## Task statement
So that the copy stays text only, transcribe the data below exactly and exclude the images.

------------------------

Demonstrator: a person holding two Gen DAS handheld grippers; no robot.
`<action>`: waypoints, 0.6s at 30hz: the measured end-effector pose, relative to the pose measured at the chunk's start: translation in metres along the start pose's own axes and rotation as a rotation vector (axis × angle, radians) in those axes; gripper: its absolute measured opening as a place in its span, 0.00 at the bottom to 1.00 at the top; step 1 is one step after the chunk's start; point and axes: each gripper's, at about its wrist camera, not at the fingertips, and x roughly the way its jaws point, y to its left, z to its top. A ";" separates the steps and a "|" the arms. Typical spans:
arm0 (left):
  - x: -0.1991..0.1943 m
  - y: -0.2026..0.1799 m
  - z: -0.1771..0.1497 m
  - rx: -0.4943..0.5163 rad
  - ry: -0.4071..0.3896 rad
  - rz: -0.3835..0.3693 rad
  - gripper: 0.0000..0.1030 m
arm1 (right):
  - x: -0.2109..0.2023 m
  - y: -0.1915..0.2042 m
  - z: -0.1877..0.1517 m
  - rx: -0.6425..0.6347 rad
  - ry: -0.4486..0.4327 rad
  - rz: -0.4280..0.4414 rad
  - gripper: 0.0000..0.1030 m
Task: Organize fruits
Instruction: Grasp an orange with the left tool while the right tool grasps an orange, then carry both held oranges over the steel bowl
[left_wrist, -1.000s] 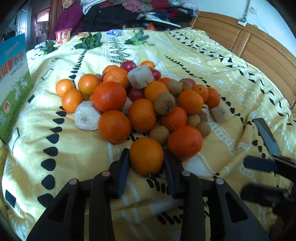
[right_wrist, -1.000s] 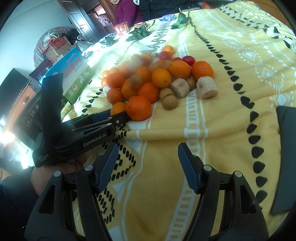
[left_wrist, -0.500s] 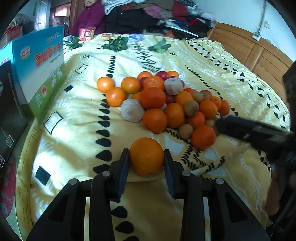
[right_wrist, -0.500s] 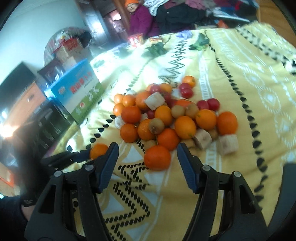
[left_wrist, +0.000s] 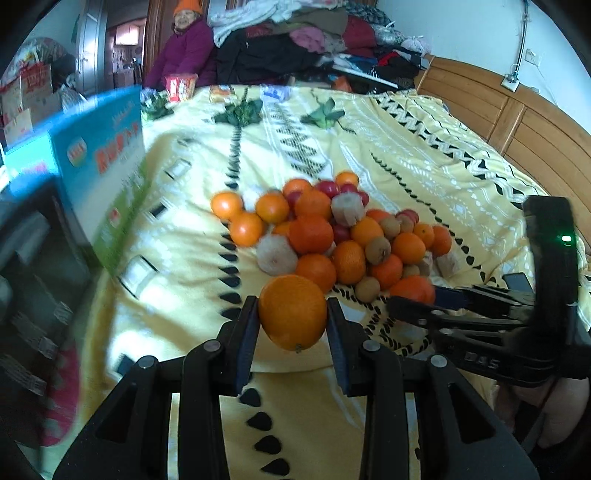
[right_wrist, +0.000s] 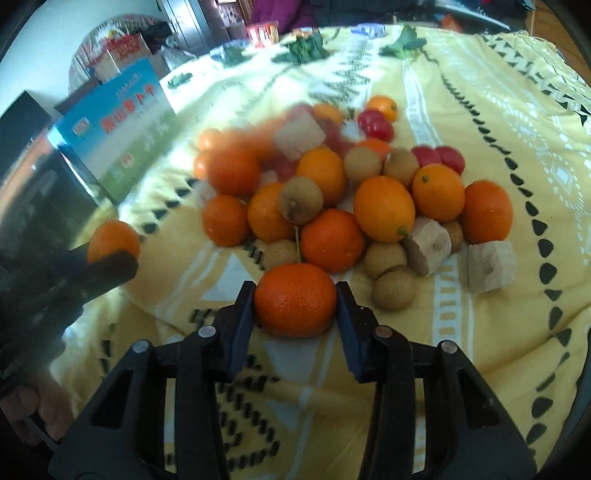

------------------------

## Exercise solution
Demonstrator: a person holding two Gen DAS handheld grippers; no robot.
`<action>`: waypoints, 0.6s at 30hz: the measured end-effector pose, relative to the pose measured at the chunk's start: translation in metres along the start pose's own axes and rotation as a rotation vector (axis × angle, radians) in those axes; gripper: its absolute measured opening as a place in its span, 0.00 at the bottom to 1.00 at the top; step 1 is one step after the chunk's start; point and axes: each gripper's, at about its wrist camera, not at the fingertips, and x roughly the way its jaws point, y to its left, z to its top. A ";" separates the steps and a "|" the arms. Typical spans:
arm0 (left):
  - x: -0.1991..0.1943 m
  - y: -0.2026..0.1799 m
  - z: -0.1771..0.1497 m
  - rx: -0.4943..0.5163 rad
  - ry: -0.4071..0.3896 rad
  - rz: -0.3835..0.3693 rad
  - gripper: 0.0000..0.1030 m
arm1 (right):
  - x: -0.2109..0.2023 m
  - y: -0.1915..0.2042 m
  - z: -0.1877..0.1517 m
  - rx: -0.6425..0.6347 rad
  - ry: -0.4486..0.4327 rad
  - rz: -0.4280..0.4414 rad
  - gripper: 0.0000..0.1030 m
Task: Organize fruits
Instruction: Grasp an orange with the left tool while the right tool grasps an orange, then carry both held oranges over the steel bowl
[left_wrist, -1.000s] 
[right_wrist, -1.000s] 
[left_wrist, -0.500s] 
[right_wrist, -0.500s] 
[left_wrist, +0.000s] 
[right_wrist, +0.000s] 

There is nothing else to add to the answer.